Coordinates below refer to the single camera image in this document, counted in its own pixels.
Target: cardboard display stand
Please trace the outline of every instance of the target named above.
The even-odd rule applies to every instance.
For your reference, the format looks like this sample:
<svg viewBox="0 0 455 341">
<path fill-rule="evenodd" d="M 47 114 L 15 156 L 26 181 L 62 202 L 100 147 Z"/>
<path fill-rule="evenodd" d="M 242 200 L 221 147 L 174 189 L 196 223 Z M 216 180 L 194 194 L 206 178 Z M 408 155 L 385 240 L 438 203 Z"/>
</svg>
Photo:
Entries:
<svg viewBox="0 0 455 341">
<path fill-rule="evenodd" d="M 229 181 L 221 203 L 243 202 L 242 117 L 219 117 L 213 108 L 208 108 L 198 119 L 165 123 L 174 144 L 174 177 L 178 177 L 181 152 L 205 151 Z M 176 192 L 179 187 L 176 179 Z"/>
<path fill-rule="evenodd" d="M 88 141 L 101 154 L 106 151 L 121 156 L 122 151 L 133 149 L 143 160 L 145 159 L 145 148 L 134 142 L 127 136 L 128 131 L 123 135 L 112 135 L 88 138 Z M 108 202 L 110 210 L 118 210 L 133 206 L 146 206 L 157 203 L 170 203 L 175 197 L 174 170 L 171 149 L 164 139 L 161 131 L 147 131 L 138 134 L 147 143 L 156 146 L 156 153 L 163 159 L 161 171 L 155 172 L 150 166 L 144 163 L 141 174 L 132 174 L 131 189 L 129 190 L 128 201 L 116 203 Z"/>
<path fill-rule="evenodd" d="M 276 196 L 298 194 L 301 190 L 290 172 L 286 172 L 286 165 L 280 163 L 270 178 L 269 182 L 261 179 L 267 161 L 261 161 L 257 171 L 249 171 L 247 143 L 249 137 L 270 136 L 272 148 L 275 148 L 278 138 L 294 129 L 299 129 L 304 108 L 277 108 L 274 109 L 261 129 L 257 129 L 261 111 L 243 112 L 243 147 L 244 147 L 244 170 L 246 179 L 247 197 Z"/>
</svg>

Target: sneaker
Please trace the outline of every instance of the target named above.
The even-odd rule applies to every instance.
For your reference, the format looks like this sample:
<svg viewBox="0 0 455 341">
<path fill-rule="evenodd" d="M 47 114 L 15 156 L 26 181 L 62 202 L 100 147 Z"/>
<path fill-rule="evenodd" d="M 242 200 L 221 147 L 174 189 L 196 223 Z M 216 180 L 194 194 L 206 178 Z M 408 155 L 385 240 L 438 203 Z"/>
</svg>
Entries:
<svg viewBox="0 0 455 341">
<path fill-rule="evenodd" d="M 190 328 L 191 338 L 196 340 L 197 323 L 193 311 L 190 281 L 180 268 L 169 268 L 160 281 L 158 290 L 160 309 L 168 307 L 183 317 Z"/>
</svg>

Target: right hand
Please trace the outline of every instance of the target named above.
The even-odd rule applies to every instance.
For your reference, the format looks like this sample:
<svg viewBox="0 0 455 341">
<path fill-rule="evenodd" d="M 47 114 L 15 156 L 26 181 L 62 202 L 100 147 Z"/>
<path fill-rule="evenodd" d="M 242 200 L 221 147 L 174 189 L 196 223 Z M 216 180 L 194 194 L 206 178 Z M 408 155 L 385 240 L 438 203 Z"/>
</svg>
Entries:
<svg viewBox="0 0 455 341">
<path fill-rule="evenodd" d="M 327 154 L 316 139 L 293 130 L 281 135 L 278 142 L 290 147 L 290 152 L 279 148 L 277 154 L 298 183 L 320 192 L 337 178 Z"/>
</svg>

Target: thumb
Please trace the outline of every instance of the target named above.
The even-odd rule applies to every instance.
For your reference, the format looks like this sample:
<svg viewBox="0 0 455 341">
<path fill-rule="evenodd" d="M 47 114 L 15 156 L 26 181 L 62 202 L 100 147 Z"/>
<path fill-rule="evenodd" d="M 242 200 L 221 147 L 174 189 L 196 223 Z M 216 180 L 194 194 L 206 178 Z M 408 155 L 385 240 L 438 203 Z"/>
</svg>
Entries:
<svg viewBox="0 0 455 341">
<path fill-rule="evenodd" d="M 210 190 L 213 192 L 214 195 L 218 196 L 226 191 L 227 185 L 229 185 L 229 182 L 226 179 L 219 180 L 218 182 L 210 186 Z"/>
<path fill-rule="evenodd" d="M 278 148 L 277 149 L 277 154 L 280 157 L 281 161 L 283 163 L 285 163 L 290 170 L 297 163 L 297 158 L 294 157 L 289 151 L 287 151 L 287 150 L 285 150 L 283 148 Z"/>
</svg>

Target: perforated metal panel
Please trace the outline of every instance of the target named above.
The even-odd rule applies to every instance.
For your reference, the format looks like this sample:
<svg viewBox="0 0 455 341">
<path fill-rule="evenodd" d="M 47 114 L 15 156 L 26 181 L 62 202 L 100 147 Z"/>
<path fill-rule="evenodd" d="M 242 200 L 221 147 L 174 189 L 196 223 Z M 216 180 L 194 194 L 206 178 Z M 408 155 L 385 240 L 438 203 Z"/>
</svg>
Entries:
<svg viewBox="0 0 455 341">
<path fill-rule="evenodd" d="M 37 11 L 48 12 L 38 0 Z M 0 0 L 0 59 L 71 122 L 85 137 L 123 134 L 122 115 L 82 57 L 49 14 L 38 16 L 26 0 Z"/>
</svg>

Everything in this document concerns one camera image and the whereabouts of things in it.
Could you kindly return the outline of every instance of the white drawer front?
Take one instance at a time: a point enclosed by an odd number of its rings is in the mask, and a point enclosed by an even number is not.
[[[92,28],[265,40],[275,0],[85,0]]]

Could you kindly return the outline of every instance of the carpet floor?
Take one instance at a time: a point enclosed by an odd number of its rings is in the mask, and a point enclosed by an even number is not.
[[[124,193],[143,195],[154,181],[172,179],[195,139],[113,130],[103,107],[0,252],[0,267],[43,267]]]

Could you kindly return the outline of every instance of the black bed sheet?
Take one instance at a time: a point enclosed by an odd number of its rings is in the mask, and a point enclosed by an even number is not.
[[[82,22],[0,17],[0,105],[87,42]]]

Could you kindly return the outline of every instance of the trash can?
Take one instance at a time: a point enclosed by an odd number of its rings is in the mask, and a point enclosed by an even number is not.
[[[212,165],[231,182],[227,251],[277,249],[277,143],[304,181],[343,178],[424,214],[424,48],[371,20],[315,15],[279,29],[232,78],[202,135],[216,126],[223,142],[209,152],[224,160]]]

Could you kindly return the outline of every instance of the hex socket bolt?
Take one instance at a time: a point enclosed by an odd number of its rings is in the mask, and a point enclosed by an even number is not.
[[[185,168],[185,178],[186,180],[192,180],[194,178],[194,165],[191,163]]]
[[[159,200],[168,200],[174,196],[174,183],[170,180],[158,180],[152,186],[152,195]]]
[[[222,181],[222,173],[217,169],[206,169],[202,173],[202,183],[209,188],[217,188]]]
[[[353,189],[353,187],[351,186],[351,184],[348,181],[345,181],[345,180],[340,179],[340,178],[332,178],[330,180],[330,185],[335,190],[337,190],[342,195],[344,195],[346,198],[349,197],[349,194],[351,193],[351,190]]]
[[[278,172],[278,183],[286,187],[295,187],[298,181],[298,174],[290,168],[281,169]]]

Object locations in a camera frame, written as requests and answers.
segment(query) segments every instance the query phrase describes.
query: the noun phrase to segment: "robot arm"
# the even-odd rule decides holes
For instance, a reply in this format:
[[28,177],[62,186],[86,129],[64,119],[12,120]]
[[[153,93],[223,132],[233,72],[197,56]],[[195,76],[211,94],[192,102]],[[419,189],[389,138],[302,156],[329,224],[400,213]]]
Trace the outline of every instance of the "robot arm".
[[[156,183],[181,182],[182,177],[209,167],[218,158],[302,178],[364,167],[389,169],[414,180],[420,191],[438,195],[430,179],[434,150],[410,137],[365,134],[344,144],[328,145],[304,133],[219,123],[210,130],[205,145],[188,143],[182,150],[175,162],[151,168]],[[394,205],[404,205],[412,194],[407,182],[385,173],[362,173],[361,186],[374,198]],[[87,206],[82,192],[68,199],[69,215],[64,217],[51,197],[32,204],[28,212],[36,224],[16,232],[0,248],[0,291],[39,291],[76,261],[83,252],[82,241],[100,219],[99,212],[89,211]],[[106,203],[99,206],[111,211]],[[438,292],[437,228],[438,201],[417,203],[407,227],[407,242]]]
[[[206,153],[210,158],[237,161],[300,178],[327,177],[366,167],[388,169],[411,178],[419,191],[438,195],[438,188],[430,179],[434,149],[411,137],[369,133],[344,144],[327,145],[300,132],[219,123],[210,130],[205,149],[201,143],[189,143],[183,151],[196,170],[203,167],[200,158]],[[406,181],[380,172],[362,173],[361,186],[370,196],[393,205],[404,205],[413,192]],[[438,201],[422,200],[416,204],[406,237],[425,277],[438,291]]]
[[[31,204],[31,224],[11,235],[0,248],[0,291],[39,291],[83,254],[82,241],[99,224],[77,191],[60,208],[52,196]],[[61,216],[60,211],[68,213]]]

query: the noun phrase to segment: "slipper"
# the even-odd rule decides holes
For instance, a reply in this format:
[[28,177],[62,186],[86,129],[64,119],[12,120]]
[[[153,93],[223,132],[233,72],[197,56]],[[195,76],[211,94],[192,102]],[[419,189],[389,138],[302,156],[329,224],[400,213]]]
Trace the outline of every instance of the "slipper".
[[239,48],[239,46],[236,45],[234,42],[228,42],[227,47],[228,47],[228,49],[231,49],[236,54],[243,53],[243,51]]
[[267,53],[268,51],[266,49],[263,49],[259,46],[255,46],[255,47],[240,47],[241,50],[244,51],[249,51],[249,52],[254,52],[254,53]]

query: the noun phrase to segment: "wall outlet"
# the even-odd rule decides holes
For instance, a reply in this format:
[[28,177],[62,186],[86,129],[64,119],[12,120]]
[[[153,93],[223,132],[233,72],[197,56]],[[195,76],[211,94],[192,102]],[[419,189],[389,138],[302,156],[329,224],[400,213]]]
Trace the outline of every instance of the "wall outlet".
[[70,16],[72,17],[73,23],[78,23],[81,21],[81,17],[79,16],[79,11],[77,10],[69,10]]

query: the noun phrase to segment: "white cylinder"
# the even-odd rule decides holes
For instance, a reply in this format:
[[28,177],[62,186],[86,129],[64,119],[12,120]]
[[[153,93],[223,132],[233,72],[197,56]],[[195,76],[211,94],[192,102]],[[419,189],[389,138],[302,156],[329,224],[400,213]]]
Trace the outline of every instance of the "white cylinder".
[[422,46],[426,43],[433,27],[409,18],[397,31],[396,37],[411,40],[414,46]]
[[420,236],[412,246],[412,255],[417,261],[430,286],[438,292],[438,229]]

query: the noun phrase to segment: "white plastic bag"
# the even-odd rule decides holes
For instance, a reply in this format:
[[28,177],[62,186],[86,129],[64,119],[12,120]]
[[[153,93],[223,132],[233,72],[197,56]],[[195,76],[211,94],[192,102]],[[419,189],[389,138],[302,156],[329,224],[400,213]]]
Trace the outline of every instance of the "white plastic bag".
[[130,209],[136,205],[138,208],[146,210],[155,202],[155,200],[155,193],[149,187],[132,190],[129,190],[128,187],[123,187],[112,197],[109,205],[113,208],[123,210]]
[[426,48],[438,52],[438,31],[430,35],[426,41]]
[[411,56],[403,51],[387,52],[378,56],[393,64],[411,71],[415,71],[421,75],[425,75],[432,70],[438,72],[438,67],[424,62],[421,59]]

*Problem to work on*: Would you show each line of the listing above that has the string "phrase"?

*Answer to this problem*:
segment(query) segments every instance the query phrase describes.
query: the noun phrase to segment: "robot arm"
query: the noun phrase to segment: "slipper"
query: the noun phrase to segment: "wall outlet"
query: the noun phrase to segment: "white cylinder"
query: the noun phrase to segment: "white plastic bag"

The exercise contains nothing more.